Movies

X-Men: First Class

Mutants save the world, and share their feelings.

Michael Fassbender in X-Men: First Class

I’m not even going to hazard an assertion as to whether X-Men: First Class (Fox/Marvel Entertainment) is a reboot, a prequel, or a spinoff of the four- or five-part (depending if you count X-Men Origins: Wolverine) film franchise based on the Marvel comic. No matter what I say, some Marvel stickler will be mad about it. Suffice to say that the “first class” of the title refers not to the mutant superhero team’s preferred mode of air travel, but to the formation of its first graduating class. Appropriately for the season of its release, this is a graduation movie, but instead of caps and gowns, the seniors wear a mismatched array of shiny helmets, outsized prehensile feet, and royal-blue scaly skin.

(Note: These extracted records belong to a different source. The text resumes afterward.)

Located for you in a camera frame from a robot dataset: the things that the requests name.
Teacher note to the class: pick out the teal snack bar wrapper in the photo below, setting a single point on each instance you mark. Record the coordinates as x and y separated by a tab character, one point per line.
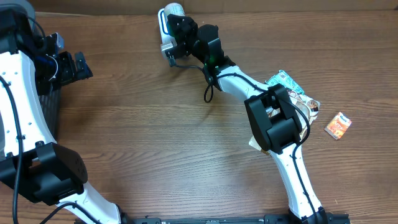
286	80

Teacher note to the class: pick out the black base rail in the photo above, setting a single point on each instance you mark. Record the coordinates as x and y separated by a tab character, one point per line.
266	219

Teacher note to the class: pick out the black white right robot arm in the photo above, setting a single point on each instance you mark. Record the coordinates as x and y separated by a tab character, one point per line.
276	123

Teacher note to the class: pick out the green lidded jar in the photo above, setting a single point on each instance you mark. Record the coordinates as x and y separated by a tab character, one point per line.
174	9

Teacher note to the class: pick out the orange tissue pack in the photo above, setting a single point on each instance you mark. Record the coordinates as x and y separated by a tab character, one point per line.
338	126

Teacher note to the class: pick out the dark grey mesh basket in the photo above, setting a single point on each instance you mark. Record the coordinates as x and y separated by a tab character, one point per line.
50	105

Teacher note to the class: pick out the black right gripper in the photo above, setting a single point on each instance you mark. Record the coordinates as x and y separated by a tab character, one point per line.
187	30

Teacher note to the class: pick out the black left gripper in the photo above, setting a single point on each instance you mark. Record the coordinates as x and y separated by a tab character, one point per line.
72	66

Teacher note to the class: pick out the beige brown snack pouch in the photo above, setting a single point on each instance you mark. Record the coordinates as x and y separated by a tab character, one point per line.
307	105

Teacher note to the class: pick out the white barcode scanner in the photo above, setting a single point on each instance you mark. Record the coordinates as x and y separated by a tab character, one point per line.
167	40

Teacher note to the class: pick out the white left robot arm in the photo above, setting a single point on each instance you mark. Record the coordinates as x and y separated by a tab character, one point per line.
34	67

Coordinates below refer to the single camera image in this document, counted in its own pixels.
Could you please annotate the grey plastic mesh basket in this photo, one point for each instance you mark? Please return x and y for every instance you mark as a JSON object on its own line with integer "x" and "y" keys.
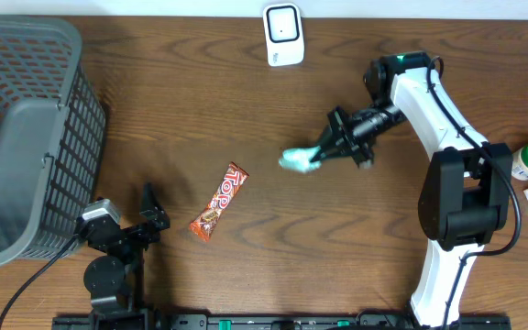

As all self-respecting summer blockbusters should, X-Men: First Class begins at the gate of a Nazi concentration camp in 1944. A young boy, Erik Lensherr (Bill Milner), is being separated from his mother by SS guards. After demonstrating telekinetic powers—in his desperation, the boy bends a metal gate with his mind—Erik is brought before a sadistic Nazi officer (Kevin Bacon, whose first appearance on-screen gets a laugh from his sheer Baconitude). Very bad things ensue, eventually resulting in the adult Erik (played by Michael Fassbender) vowing to use his extraordinary powers to find and kill the officer, who is now operating as international supervillain Sebastian Shaw.

Meanwhile, on a lavish estate in upstate New York, a wealthy boy named Charles Xavier (Laurence Belcher) makes an astonishing discovery: A little girl with the ability to shape-shift appears in his kitchen. Charles, who was born with the ability to read minds, realizes he’s not the only kid on earth with a genetically mutated superpower, and the two grow up together as siblings.

The adult Charles (James McAvoy) becomes an Oxford prof specializing in genetic mutation—reason enough for him to be sought out by CIA agent Moira MacTaggert (Rose Byrne), who’s attempting to convince her agency higher-ups that supermutants are for real. The audience needs no convincing, once we’ve gotten a load of Emma Frost (January Jones), a James Bond-style villainess made entirely of crystal, and other freaks of nature including a stripper with wings, a goth-looking dude who uses smoke as a weapon, and someone whose superpower appears to be … being the devil?

That’s a lot to keep straight, and we haven’t yet gotten to the romance between Charles’ shape-shifting adopted sister Raven (Jennifer Lawrence) and a monkey-footed mutant science whiz (Nicholas Hoult). X-Men: First Class is so stuffed with subplots that even the action sequences contain cutaways to romantic contretemps: On the eve of the Cuban missile crisis, Raven takes some time to process her self-esteem issues.

This narrative multitasking slows the pace to a sometimes agonizing degree, but it also allows the director, Matthew Vaughn, the leisure to develop the movie’s only substantive relationship: the contentious friendship between touchy-feely Charles Xavier and steely, monomaniacal Erik. For a couple of superpowerful mutants nicknamed Professor X and Magneto, these guys are astonishingly emo. They play chess on the steps of the Lincoln Memorial and debate the ethics of vengeance. They weep together over a shared recollection of Erik’s dead mother, then cheer when the recovered memory gives Erik the strength to move a satellite dish with his mind. These ludicrous but endearing moments of bro-bonding are all that sets this otherwise stock-issue superhero movie apart from its mass-produced brethren.

McAvoy and Fassbender, two smart, elegant heartthrobs who are usually more at home in a very different kind of literary adaptation, bring a frisson of intimacy to their scenes together. They don’t seem like lovers, exactly (though it’s not hard to imagine a Magneto/Professor X slashfic site springing up in this movie’s wake). They seem like good friends separated by a genuine ideological rift: Should mutants enlist themselves in the cause of serving humanity, or break away to form a militant separatist society? By the movie’s end, the ground has been laid for a worldwide man vs. mutant battle that will no doubt unfold in the next X-Men installment. May the best humanoid win—as long as Fassbender and McAvoy get another chance to shed their helmets, lock azure gazes, and cry.